■ **YOUR OBJECTIVE**
Among the entries that follow, the required portion opens with the line containing "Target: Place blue" and closes with the line containing "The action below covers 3". Give that portion again exactly, and nothing else.

Items listed in a dataset:
BEGIN
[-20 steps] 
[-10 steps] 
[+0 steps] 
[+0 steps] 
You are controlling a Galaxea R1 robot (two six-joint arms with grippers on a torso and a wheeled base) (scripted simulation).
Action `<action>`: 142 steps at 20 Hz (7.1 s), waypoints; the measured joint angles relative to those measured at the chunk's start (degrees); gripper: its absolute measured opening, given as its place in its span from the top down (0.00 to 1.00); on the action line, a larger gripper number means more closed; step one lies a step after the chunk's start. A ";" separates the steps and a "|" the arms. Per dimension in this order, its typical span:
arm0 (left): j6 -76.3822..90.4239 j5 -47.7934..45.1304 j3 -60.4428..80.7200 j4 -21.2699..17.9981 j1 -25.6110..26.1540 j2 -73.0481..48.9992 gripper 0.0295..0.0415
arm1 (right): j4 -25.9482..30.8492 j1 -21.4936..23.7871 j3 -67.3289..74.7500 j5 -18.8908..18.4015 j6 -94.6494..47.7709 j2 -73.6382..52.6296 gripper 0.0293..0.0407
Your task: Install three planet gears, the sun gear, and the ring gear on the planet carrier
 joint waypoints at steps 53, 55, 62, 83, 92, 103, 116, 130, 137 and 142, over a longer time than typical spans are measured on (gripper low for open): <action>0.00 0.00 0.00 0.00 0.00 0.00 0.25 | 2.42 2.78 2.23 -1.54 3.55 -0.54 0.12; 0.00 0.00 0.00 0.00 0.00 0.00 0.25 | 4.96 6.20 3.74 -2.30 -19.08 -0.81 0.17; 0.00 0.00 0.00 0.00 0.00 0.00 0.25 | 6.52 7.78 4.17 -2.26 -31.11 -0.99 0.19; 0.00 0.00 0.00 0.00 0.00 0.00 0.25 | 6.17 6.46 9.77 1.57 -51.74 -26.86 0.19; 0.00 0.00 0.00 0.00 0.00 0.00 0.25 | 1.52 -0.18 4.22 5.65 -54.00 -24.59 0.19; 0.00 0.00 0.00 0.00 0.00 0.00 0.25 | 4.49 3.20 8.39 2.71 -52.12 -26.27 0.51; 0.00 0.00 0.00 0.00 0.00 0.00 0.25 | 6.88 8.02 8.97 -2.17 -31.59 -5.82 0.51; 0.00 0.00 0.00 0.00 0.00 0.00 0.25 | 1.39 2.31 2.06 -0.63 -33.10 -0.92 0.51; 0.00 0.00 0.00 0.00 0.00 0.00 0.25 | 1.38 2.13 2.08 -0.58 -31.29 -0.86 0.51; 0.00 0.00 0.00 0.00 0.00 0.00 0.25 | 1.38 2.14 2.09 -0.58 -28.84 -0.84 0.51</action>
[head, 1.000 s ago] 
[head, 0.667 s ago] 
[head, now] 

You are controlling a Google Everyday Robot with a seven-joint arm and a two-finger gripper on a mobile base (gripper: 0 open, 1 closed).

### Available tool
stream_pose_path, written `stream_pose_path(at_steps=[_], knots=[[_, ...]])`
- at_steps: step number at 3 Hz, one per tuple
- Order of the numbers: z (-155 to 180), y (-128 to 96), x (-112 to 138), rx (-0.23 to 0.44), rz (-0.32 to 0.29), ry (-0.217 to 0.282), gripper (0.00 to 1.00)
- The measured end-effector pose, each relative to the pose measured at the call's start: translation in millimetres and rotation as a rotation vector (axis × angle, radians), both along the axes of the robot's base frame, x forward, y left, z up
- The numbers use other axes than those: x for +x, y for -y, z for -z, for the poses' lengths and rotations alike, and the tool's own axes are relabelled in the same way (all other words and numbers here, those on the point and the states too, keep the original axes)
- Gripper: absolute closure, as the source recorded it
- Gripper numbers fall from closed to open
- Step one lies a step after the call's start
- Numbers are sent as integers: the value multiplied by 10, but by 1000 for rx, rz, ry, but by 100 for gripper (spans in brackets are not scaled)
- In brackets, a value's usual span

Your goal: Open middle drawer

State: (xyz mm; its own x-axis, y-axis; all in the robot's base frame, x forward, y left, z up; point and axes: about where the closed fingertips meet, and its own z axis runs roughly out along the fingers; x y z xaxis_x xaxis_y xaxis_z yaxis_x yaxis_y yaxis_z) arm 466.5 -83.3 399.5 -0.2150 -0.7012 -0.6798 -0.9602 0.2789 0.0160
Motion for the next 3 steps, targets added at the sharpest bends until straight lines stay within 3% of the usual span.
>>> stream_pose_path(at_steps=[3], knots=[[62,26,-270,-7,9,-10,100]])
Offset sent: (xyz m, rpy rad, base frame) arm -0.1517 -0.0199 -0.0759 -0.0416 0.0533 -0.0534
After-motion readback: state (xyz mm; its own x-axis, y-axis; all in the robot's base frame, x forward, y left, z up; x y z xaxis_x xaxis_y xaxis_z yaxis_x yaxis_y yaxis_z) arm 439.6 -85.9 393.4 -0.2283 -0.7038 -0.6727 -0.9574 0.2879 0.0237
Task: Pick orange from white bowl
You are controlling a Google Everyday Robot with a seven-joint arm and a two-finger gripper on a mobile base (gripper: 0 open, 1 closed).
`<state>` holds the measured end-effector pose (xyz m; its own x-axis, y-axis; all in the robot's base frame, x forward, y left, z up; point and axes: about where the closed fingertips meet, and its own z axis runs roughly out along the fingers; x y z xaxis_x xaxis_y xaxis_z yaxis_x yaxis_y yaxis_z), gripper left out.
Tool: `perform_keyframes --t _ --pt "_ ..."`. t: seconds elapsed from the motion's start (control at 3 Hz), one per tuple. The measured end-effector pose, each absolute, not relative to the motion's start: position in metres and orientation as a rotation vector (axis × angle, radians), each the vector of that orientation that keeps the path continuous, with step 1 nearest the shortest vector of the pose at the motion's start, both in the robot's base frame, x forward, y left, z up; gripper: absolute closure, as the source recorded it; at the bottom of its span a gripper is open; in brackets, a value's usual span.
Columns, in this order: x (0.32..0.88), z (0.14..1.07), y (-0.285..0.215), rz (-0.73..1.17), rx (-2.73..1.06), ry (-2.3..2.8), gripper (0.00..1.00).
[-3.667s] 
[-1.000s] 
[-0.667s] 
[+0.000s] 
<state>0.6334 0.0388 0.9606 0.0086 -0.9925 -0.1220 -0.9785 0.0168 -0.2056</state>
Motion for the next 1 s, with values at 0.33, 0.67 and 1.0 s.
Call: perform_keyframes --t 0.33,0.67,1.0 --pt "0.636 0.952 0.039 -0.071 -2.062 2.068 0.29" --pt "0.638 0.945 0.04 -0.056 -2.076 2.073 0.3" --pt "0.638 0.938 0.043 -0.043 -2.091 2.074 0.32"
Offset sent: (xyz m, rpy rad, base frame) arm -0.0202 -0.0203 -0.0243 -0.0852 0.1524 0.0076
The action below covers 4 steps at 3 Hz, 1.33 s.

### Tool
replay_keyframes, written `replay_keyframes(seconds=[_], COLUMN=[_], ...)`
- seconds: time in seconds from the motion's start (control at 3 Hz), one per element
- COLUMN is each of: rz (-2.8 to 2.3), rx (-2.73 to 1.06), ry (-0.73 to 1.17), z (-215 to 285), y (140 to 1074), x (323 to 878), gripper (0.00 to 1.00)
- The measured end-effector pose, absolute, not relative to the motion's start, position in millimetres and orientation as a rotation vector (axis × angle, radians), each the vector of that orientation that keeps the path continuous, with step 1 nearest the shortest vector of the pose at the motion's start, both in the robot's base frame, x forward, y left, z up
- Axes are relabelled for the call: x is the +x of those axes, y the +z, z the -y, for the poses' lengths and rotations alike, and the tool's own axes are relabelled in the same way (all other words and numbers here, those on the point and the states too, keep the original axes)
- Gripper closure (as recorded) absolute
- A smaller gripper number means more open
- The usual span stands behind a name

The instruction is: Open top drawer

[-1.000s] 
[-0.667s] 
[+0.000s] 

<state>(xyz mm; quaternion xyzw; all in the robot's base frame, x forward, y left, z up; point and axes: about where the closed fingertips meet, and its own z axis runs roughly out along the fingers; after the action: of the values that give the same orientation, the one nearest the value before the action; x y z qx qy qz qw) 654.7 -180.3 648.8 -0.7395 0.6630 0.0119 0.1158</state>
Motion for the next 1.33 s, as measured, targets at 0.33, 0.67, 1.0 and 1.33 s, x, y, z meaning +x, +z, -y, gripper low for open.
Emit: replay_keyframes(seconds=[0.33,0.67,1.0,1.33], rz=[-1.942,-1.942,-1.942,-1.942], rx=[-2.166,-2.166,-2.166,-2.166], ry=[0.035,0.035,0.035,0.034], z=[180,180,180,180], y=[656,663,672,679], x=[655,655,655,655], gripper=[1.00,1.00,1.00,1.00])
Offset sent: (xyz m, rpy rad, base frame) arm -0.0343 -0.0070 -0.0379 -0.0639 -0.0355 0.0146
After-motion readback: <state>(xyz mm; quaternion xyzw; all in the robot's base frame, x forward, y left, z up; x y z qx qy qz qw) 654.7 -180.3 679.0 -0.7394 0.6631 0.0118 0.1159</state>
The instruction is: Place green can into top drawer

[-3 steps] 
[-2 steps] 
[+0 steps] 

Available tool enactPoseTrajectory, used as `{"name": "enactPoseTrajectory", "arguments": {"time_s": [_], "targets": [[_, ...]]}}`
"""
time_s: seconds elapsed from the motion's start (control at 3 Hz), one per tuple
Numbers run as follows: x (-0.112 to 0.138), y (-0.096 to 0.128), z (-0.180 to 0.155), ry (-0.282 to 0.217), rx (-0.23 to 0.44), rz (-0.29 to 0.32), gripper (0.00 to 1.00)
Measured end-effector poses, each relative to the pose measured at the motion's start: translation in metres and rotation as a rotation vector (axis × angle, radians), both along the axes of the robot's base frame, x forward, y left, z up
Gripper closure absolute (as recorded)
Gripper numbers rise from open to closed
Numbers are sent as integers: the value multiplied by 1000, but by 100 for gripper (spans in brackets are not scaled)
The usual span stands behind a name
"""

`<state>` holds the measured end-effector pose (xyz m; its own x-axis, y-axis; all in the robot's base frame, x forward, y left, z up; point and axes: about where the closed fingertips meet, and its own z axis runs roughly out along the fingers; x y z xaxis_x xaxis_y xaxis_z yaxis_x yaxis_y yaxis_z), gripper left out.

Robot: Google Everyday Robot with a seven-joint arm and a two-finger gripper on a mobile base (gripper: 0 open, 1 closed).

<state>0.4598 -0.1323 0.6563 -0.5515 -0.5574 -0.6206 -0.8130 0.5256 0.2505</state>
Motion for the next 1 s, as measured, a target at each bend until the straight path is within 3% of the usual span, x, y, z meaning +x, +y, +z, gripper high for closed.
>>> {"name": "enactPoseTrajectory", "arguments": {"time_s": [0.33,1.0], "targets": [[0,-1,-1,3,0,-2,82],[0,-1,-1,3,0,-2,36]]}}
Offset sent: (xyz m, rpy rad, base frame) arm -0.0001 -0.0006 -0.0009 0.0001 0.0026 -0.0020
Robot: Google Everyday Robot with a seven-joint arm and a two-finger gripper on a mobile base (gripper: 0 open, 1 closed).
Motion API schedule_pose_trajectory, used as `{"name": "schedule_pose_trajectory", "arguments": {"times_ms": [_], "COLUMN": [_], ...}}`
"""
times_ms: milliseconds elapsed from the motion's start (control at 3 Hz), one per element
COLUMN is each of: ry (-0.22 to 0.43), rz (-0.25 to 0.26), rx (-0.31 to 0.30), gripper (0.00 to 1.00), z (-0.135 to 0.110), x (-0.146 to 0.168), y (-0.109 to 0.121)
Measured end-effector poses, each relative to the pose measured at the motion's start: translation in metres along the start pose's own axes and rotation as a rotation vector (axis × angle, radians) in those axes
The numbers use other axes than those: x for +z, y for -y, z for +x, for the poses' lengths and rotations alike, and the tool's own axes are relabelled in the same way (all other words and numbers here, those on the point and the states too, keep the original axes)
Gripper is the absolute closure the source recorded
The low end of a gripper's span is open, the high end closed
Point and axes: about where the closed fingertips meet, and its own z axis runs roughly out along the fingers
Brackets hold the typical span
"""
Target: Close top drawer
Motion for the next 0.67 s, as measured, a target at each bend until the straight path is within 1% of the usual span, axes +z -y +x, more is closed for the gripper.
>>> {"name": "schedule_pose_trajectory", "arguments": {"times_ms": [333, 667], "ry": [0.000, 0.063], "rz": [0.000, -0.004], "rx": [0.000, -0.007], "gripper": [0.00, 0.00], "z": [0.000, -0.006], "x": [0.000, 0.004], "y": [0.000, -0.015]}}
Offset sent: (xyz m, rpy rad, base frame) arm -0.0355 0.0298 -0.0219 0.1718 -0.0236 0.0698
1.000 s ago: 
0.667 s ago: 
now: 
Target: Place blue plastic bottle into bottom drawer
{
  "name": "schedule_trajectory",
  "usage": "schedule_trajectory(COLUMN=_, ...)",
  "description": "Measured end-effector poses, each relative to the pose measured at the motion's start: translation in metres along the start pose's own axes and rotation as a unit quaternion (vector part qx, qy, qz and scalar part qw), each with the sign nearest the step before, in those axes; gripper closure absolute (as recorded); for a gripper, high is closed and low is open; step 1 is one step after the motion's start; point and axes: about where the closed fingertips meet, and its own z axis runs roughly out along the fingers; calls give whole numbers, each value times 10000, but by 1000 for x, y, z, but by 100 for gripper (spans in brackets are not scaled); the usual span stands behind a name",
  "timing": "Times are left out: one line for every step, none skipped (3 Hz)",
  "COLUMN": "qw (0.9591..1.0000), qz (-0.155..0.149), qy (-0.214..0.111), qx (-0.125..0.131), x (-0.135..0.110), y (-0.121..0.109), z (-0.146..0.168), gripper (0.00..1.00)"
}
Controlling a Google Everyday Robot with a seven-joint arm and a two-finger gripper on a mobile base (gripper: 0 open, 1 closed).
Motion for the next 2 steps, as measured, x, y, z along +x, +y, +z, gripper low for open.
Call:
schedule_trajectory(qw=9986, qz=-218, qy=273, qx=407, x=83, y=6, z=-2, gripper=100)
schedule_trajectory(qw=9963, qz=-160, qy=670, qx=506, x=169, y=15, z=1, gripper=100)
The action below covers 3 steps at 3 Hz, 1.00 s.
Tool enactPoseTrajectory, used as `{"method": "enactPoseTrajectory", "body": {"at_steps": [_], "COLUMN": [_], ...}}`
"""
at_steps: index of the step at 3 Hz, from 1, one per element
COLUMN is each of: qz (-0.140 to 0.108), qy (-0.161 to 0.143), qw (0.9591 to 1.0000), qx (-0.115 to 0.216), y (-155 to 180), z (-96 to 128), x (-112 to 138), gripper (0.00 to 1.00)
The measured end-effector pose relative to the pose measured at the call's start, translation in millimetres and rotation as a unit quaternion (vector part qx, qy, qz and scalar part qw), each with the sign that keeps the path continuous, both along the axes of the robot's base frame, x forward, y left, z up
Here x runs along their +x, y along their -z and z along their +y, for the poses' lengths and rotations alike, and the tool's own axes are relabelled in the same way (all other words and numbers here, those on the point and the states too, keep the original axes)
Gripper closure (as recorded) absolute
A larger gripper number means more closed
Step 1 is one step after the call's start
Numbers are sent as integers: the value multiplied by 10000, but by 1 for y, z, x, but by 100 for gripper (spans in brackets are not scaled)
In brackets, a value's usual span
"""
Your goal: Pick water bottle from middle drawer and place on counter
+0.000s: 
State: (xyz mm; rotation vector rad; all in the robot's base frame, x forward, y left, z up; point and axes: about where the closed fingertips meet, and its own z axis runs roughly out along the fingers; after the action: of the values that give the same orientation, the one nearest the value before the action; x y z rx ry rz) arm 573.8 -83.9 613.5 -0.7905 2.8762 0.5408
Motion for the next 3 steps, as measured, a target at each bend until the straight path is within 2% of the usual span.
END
■ **EXERCISE SOLUTION**
Target: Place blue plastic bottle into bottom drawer
{
  "name": "schedule_trajectory",
  "usage": "schedule_trajectory(COLUMN=_, ...)",
  "description": "Measured end-effector poses, each relative to the pose measured at the motion's start: translation in metres along the start pose's own axes and rotation as a unit quaternion (vector part qx, qy, qz and scalar part qw), each with the sign nearest the step before, in those axes; gripper closure absolute (as recorded); for a gripper, high is closed and low is open; step 1 is one step after the motion's start; point and axes: about where the closed fingertips meet, and its own z axis runs roughly out along the fingers; calls give whole numbers, each value times 10000, but by 1000 for x, y, z, but by 100 for gripper (spans in brackets are not scaled); the usual span stands behind a name",
  "timing": "Times are left out: one line for every step, none skipped (3 Hz)",
  "COLUMN": "qw (0.9591..1.0000), qz (-0.155..0.149), qy (-0.214..0.111), qx (-0.125..0.131), x (-0.135..0.110), y (-0.121..0.109), z (-0.146..0.168), gripper (0.00..1.00)"
}
Controlling a Google Everyday Robot with a seven-joint arm and a two-finger gripper on a mobile base (gripper: 0 open, 1 closed).
Motion for the next 2 steps, as measured, x, y, z along +x, +y, +z, gripper low for open.
Call:
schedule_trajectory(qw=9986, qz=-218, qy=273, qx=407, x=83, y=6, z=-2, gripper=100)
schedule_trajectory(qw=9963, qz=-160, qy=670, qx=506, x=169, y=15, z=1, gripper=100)
The action below covers 3 steps at 3 Hz, 1.00 s.

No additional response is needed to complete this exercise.